- [Required action]
All lines from the one containing "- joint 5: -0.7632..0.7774" to the end of the material are to be given again exactly; leave out every line before it.

- [Given information]
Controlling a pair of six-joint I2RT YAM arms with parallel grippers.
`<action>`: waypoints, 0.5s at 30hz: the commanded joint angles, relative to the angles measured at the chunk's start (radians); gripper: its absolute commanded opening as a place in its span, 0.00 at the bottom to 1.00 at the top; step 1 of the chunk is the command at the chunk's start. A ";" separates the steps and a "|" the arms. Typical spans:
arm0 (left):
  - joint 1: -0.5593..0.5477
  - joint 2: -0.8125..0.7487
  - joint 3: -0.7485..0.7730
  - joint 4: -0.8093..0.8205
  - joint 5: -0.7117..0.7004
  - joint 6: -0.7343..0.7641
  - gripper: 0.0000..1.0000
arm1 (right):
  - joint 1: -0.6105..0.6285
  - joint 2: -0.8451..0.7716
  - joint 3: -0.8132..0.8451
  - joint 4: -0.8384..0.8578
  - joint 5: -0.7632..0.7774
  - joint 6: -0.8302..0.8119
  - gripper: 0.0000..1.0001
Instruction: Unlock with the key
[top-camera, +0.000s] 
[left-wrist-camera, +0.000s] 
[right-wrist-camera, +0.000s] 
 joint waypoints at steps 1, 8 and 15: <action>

- [Solution to the problem]
  - joint 5: -0.7632..0.7774
  - joint 6: -0.8302..0.8119
  - gripper: 0.0000..1.0001
Instruction: Unlock with the key
[top-camera, +0.000s] 
[left-wrist-camera, +0.000s] 
[right-wrist-camera, +0.000s] 
 joint waypoints at steps 1, 8 and 15: <action>

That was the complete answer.